Un anniversaire sous le signe de la morosité
Les États-Unis commémorent ce 4 juillet 2026 le 250e anniversaire de leur indépendance, mais l'ambiance est loin d'être à la fête. Selon une analyse du journal Le Monde, la nation est traversée par un profond sentiment de désenchantement, alimenté par des crises politiques, sociales et économiques persistantes.

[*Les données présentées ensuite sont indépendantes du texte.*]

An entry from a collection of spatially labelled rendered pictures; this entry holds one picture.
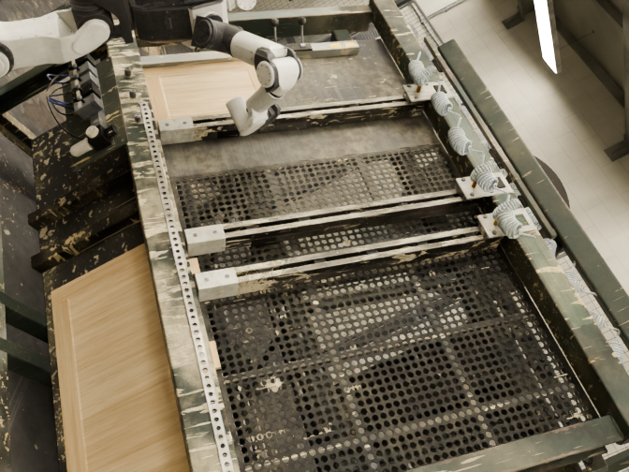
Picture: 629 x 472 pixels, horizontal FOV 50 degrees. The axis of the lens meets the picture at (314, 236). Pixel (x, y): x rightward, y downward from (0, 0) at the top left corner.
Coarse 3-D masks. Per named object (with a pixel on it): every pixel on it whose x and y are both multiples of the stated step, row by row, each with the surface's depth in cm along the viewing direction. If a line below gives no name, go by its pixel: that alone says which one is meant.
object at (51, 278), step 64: (64, 64) 298; (0, 128) 311; (64, 192) 287; (128, 192) 272; (0, 256) 253; (64, 256) 264; (0, 320) 235; (0, 384) 220; (0, 448) 207; (64, 448) 226
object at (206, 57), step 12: (324, 48) 299; (336, 48) 300; (348, 48) 301; (144, 60) 277; (156, 60) 278; (168, 60) 280; (180, 60) 280; (192, 60) 282; (204, 60) 283; (216, 60) 285; (228, 60) 287
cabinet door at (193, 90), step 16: (208, 64) 285; (224, 64) 286; (240, 64) 287; (160, 80) 275; (176, 80) 276; (192, 80) 277; (208, 80) 279; (224, 80) 280; (240, 80) 281; (256, 80) 282; (160, 96) 268; (176, 96) 270; (192, 96) 271; (208, 96) 272; (224, 96) 274; (160, 112) 263; (176, 112) 264; (192, 112) 265; (208, 112) 267; (224, 112) 268
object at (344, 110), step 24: (432, 72) 267; (408, 96) 275; (432, 96) 276; (168, 120) 253; (192, 120) 255; (216, 120) 257; (288, 120) 264; (312, 120) 268; (336, 120) 272; (360, 120) 276
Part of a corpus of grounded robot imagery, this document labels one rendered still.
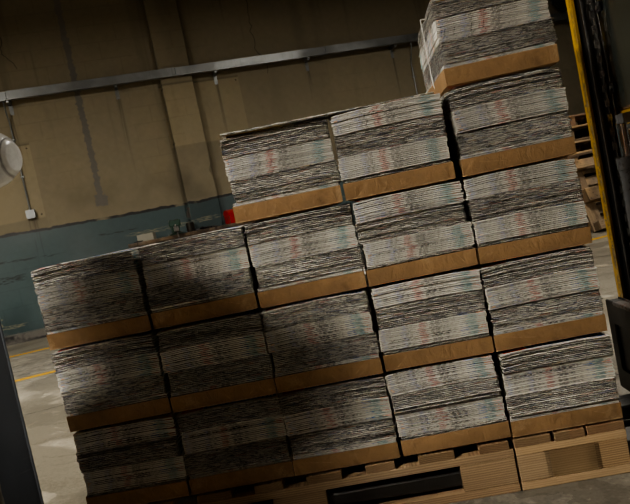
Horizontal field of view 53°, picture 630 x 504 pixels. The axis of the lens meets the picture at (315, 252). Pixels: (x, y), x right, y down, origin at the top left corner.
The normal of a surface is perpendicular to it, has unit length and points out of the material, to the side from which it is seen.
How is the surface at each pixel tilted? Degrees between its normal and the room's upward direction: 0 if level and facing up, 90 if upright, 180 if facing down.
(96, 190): 90
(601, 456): 90
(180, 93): 90
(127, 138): 90
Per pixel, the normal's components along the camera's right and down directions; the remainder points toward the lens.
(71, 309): -0.06, 0.08
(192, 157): 0.25, 0.01
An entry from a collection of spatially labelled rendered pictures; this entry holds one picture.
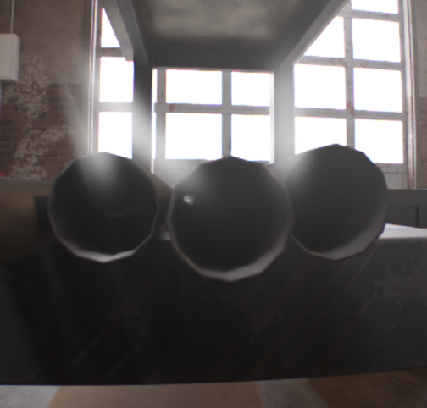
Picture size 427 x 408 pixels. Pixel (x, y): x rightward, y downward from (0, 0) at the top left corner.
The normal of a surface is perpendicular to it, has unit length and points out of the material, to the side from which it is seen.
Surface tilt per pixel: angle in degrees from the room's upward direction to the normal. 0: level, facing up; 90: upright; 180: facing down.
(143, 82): 90
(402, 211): 90
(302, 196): 105
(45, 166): 90
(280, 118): 90
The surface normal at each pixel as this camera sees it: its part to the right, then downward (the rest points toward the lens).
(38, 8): 0.08, -0.01

Les festivités officielles se déroulent dans un contexte de polarisation extrême, où les célébrations patriotiques peinent à masquer les fractures qui divisent le pays. Les sondages récents indiquent que seulement 38 % des Américains se disent satisfaits de la direction prise par le pays, un chiffre historiquement bas pour une date anniversaire aussi symbolique.
Les racines du malaise
Plusieurs facteurs expliquent ce désenchantement. D'abord, la crise démocratique : les attaques contre les institutions, la défiance envers le système électoral et l'impuissance du Congrès à légiférer sur des sujets majeurs comme l'immigration ou la réforme de la justice. Ensuite, les inégalités économiques se creusent, avec un écart de revenus qui n'a jamais été aussi important depuis les années 1920. Le coût de la vie, notamment le logement et la santé, pèse lourdement sur les classes moyennes.
Enfin, la question raciale reste une plaie ouverte. Les mouvements pour les droits civiques, comme Black Lives Matter, dénoncent un système qui perpétue les discriminations, tandis que les contre-mobilisations conservatrices exacerbe les tensions.
Un patriotisme en berne
Le patriotisme traditionnel, autrefois ciment de la nation, semble s'effriter. Selon un sondage Gallup de 2025, seuls 47 % des Américains se disent très fiers de leur pays, contre 70 % en 2000. Les jeunes générations, en particulier, se montrent plus critiques envers l'histoire américaine, notamment sur les questions d'esclavage et de traitement des peuples autochtones.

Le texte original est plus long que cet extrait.